• _Goal of the exercise_:
Scan the data below for lines holding the word "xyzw", and copy each line found.

╭──

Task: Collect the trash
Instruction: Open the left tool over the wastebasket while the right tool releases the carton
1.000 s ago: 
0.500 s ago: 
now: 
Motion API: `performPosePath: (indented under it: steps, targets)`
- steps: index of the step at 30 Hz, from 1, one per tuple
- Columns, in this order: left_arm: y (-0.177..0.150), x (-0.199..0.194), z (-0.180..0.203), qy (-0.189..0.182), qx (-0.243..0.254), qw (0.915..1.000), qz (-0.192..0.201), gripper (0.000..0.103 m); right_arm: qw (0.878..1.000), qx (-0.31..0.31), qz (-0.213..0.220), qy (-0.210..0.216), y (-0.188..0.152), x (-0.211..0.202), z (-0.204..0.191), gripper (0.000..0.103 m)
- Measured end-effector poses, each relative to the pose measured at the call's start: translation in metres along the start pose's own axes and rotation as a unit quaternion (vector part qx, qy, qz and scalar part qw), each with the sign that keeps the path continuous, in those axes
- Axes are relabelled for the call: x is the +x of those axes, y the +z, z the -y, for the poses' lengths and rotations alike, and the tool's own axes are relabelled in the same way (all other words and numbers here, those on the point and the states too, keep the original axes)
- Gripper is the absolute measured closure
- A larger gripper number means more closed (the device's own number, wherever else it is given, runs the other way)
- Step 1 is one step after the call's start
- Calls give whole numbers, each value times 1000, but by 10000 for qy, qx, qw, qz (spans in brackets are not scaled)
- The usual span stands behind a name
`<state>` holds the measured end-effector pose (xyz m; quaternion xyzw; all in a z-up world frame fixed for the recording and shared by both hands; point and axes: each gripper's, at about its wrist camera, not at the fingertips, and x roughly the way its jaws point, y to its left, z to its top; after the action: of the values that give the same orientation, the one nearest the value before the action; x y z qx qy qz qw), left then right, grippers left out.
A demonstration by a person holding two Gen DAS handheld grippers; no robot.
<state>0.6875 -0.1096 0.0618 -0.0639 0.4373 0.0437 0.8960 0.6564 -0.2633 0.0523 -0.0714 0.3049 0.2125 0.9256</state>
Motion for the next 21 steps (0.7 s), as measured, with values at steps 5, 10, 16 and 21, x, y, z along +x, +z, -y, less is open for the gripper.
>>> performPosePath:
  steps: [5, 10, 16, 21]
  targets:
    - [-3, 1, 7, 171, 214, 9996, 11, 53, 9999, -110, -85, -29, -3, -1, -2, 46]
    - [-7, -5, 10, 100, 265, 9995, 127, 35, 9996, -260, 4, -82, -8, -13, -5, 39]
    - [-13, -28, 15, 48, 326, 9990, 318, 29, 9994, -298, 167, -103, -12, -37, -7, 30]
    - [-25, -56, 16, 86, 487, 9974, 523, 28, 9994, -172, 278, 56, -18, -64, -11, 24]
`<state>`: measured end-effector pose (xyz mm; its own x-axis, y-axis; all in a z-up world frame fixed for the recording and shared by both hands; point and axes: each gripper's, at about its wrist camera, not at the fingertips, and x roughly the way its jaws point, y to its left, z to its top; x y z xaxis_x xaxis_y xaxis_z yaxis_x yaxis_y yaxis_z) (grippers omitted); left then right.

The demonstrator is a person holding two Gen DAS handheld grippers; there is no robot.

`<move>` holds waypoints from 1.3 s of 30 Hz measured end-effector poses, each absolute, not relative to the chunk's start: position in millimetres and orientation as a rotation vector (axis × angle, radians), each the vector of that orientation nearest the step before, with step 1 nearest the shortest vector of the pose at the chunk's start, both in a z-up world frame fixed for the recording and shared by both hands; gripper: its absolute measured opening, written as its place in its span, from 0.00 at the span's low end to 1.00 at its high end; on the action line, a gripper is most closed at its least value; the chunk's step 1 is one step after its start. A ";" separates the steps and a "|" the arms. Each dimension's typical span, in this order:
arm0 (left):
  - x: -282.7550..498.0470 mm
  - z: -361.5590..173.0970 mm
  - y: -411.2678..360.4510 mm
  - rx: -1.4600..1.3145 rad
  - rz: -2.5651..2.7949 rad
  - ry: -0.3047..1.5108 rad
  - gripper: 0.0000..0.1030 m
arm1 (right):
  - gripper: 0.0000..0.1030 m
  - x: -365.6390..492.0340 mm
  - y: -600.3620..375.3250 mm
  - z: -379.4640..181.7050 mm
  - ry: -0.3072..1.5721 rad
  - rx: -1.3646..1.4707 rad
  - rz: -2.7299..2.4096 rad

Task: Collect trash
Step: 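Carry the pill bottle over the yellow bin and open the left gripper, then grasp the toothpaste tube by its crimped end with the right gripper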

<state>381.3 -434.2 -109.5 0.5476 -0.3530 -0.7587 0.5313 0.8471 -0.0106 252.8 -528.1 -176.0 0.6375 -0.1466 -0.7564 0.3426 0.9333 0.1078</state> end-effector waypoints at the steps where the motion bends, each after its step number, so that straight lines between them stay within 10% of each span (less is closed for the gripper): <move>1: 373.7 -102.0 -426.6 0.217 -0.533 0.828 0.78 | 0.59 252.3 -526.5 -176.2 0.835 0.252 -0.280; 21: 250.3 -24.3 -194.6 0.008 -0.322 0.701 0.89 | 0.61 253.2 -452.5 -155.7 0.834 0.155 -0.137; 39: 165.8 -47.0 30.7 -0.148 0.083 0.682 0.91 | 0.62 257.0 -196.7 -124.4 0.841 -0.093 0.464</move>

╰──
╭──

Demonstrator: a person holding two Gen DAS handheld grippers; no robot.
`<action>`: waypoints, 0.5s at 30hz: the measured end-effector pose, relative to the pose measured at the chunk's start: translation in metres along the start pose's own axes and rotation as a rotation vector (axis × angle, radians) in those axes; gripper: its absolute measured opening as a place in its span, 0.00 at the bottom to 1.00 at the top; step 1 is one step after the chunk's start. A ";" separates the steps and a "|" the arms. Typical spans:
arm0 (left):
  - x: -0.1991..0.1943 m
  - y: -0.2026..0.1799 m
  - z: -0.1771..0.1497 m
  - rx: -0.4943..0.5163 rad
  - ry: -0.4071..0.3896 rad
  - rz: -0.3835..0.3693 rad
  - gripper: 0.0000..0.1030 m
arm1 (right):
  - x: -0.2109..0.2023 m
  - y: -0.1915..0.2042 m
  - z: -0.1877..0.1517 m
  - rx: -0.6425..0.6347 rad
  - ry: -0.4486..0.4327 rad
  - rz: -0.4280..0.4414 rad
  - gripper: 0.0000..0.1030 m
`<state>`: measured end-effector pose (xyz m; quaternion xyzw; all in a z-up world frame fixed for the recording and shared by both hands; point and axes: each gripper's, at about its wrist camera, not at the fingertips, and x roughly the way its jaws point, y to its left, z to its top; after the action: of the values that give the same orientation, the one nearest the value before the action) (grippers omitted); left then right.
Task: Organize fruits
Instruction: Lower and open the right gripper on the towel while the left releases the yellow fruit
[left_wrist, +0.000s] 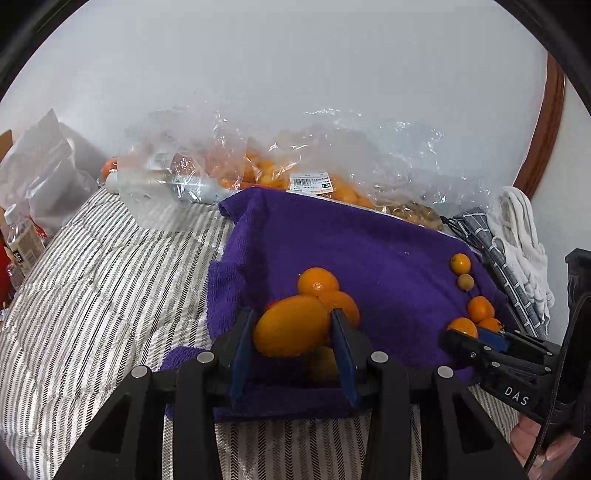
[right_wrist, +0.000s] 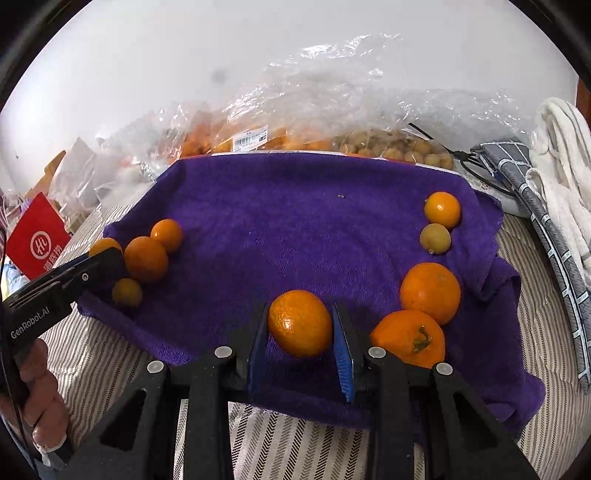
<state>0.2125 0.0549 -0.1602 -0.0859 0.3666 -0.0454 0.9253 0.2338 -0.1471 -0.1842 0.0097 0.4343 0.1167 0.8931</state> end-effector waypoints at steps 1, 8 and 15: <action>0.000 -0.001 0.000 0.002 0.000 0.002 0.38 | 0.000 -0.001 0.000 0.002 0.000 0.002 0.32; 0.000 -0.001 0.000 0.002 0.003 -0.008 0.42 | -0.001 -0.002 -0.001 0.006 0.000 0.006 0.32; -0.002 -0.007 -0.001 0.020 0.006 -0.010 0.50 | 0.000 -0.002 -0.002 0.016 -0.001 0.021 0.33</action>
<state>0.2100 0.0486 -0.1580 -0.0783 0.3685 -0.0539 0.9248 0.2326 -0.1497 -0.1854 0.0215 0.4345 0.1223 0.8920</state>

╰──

• _Output_:
`<state>` holds the measured end-effector pose (xyz m; quaternion xyzw; all in a z-up world frame fixed for the recording and shared by both hands; point and axes: each gripper's, at about its wrist camera, not at the fingertips, and x roughly the way its jaws point, y to its left, z to its top; after the action: of the values that give the same orientation, the one nearest the value before the action; x y z qx qy qz qw), left then right, grippers left out.
`<state>`: measured end-effector pose (xyz m; quaternion xyzw; all in a z-up world frame fixed for the recording and shared by both hands; point and axes: each gripper's, at about its wrist camera, not at the fingertips, and x roughly the way its jaws point, y to its left, z to its top; after the action: of the values that give the same orientation, the one nearest the value before the action) (grippers omitted); left then right.

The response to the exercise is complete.